▶ [WHAT TO WORK ON] Return each line of the data that follows exactly as it reads.

Saved data entries
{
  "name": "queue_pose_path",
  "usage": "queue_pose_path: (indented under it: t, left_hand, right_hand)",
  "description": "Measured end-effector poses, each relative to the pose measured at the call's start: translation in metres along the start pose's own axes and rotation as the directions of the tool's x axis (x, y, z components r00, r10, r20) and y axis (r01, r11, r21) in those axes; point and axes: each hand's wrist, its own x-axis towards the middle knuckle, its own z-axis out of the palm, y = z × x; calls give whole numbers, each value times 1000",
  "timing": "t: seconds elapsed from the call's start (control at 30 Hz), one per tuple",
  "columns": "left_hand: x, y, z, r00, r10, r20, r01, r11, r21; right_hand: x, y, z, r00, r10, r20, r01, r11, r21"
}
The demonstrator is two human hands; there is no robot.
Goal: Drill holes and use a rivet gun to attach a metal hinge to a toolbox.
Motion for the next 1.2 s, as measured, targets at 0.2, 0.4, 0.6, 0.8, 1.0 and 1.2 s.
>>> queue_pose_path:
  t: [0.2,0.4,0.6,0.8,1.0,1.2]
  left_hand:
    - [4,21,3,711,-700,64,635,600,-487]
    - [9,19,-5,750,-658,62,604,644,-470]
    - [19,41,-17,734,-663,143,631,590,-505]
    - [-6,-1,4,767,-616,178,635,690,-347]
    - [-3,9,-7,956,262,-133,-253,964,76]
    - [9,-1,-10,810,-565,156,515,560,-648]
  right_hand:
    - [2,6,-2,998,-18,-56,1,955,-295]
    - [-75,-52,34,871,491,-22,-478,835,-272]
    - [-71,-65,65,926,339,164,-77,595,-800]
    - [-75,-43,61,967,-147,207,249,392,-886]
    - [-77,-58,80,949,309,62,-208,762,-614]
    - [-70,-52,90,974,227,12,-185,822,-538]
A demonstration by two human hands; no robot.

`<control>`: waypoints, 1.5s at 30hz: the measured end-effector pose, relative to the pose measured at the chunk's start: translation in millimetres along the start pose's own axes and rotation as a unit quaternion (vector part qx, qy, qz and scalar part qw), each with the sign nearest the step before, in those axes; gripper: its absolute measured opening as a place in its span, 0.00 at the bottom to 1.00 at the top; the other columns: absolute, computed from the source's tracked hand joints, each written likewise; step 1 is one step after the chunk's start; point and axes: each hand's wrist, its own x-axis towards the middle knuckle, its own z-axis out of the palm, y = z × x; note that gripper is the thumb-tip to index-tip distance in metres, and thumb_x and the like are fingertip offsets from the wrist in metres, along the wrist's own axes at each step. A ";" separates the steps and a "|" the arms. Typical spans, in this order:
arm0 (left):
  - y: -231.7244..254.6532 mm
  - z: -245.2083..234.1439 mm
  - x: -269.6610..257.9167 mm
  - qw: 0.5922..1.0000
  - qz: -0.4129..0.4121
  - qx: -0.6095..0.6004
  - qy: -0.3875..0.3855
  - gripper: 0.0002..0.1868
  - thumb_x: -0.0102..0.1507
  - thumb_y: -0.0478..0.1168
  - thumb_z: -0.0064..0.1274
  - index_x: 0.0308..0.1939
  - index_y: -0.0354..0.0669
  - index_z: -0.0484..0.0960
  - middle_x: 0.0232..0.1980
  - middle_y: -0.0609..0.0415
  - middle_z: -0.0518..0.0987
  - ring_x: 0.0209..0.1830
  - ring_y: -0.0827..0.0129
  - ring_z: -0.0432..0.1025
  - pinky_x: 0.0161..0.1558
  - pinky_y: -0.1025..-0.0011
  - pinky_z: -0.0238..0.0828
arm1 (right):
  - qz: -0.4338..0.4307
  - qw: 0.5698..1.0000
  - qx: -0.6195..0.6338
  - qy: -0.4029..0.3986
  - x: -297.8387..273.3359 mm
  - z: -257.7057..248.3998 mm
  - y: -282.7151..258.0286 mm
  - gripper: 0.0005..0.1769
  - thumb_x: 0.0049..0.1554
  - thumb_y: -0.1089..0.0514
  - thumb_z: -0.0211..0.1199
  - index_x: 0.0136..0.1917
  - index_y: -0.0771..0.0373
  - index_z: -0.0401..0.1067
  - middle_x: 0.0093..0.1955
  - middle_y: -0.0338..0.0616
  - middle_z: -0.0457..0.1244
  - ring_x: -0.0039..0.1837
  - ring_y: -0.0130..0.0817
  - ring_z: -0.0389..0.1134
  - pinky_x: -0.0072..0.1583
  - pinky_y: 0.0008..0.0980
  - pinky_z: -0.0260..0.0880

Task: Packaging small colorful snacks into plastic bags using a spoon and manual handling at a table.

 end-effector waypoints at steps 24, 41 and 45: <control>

▶ [ANSWER TO THIS PROBLEM]
{
  "name": "queue_pose_path",
  "usage": "queue_pose_path: (indented under it: t, left_hand, right_hand)",
  "description": "Measured end-effector poses, each relative to the pose measured at the call's start: translation in metres along the start pose's own axes and rotation as the directions of the tool's x axis (x, y, z components r00, r10, r20) and y axis (r01, r11, r21) in those axes; point and axes: each hand's wrist, its own x-axis towards the middle knuckle, its own z-axis out of the palm, y = z × x; calls give whole numbers, each value times 1000",
  "timing": "t: seconds elapsed from the call's start (control at 30 Hz), one per tuple",
  "columns": "left_hand: x, y, z, r00, r10, r20, r01, r11, r21; right_hand: x, y, z, r00, r10, r20, r01, r11, r21"
}
The demonstrator is two human hands; there is no robot.
Goal: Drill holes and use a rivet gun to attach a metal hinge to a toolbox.
Motion for the next 1.2 s, as measured, targets at 0.2, 0.4, 0.6, 0.8, 1.0 and 1.2 s.
>>> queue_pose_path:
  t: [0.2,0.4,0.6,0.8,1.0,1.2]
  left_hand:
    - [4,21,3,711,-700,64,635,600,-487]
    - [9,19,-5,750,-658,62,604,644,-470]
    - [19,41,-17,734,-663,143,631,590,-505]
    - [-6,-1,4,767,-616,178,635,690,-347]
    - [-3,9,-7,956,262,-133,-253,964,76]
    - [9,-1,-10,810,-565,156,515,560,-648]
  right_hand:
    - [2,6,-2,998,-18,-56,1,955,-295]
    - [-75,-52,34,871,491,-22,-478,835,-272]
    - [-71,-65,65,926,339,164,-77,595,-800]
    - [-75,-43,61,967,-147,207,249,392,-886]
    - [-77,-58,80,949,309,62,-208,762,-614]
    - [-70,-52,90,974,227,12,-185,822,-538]
A demonstration by two human hands; no robot.

`<control>`: waypoints, 1.5s at 30hz: the measured end-effector pose, relative to the pose measured at the chunk's start: translation in millimetres along the start pose's own axes and rotation as a unit quaternion (vector part qx, qy, qz and scalar part qw), each with the sign nearest the step before, in those axes; gripper: its absolute measured opening as a place in its span, 0.00 at the bottom to 1.00 at the top; the other columns: absolute, computed from the source's tracked hand joints, each written likewise; step 1 is one step after the chunk's start; point and axes: each hand's wrist, its own x-axis towards the middle knuckle, its own z-axis out of the palm, y = z × x; note that gripper is the thumb-tip to index-tip distance in metres, and thumb_x and the like are fingertip offsets from the wrist in metres, along the wrist's own axes at each step. A ";" separates the steps and a "|" the arms. Typical spans, in this order:
arm0 (left):
  - y: -231.7244..254.6532 mm
  - z: -245.2083..234.1439 mm
  - x: -269.6610..257.9167 mm
  - qw: 0.5922..1.0000
  - qz: -0.4129..0.4121
  - qx: -0.6095..0.6004
  - qy: -0.3875..0.3855
  - gripper: 0.0002..0.1868
  - thumb_x: -0.0102..0.1507
  - thumb_y: -0.0478..0.1168
  - thumb_z: -0.0064..0.1274
  - index_x: 0.0308..0.1939
  - index_y: -0.0354..0.0669
  - index_z: -0.0484..0.0960
  - middle_x: 0.0232..0.1980
  - middle_y: -0.0609..0.0415
  - middle_z: -0.0518..0.0987
  - ring_x: 0.0209..0.1830
  - ring_y: -0.0827..0.0129
  - ring_z: -0.0432..0.1025
  - pinky_x: 0.0161..0.1558
  - pinky_y: -0.1025..-0.0011
  - pinky_z: -0.0238..0.0828
arm1 (right):
  - qz: -0.4338..0.4307
  - qw: 0.5698..1.0000
  - qx: -0.6195..0.6338
  - qy: -0.4029..0.3986
  - x: -297.8387..273.3359 mm
  - z: -257.7057..248.3998 mm
  - y: -282.7151..258.0286 mm
  - gripper: 0.0005..0.1769
  - thumb_x: 0.0049..0.1554
  - thumb_y: -0.1089..0.0514
  - thumb_z: -0.0211..0.1199
  - index_x: 0.0136..0.1917
  - index_y: -0.0771..0.0373
  - index_z: -0.0401..0.1067
  - middle_x: 0.0093..0.1955
  - middle_y: -0.0338..0.0616
  - middle_z: -0.0457..0.1244
  - ring_x: -0.0039..0.1837
  - ring_y: -0.0130..0.0817
  - ring_z: -0.0389..0.1134
  - pinky_x: -0.0072..0.1583
  - pinky_y: 0.0008..0.0980
  - pinky_z: -0.0260..0.0880

Task: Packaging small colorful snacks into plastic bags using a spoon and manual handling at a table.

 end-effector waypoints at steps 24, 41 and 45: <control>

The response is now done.